What is required
Could you write out, word for word, only the lines from the one containing "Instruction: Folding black" through the last line of the data below?

[[ Collected material, beginning ]]

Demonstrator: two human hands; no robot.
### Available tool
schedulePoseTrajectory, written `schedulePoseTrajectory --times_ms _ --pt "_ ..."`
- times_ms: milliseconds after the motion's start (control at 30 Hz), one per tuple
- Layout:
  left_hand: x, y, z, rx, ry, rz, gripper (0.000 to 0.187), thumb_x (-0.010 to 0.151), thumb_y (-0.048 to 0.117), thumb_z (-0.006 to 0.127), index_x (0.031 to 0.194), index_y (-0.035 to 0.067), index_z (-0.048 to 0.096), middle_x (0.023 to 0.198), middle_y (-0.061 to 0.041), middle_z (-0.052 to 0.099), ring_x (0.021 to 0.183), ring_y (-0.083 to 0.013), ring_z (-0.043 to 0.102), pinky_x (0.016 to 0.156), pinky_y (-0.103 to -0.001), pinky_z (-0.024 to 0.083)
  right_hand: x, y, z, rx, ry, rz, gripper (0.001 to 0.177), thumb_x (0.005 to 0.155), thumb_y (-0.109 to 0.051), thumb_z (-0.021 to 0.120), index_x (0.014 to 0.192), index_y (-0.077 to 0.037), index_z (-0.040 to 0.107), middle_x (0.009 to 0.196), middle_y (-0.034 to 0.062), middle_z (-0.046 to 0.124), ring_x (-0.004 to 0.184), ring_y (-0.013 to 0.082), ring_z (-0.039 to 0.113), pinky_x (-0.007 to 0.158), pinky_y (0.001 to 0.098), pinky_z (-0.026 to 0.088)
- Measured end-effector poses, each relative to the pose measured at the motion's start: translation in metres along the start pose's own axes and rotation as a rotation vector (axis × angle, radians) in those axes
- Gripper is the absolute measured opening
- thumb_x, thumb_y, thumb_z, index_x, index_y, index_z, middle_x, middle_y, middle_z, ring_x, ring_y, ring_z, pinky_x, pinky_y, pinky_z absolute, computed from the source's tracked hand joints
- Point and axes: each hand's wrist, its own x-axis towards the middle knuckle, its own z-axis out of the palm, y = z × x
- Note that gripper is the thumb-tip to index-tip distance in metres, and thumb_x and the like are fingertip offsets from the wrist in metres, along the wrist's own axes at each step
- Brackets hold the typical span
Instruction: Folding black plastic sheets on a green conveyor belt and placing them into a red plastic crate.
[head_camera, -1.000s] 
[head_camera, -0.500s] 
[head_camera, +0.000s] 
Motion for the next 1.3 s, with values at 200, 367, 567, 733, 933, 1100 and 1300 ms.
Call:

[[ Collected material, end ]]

Worked solution
Instruction: Folding black plastic sheets on a green conveyor belt and placing them into a red plastic crate.
[head_camera, -1.000s] 
[head_camera, -0.500s] 
[head_camera, +0.000s] 
Motion for the next 1.3 s, with values at 200, 367, 567, 733, 933, 1100 and 1300 ms.
Call:

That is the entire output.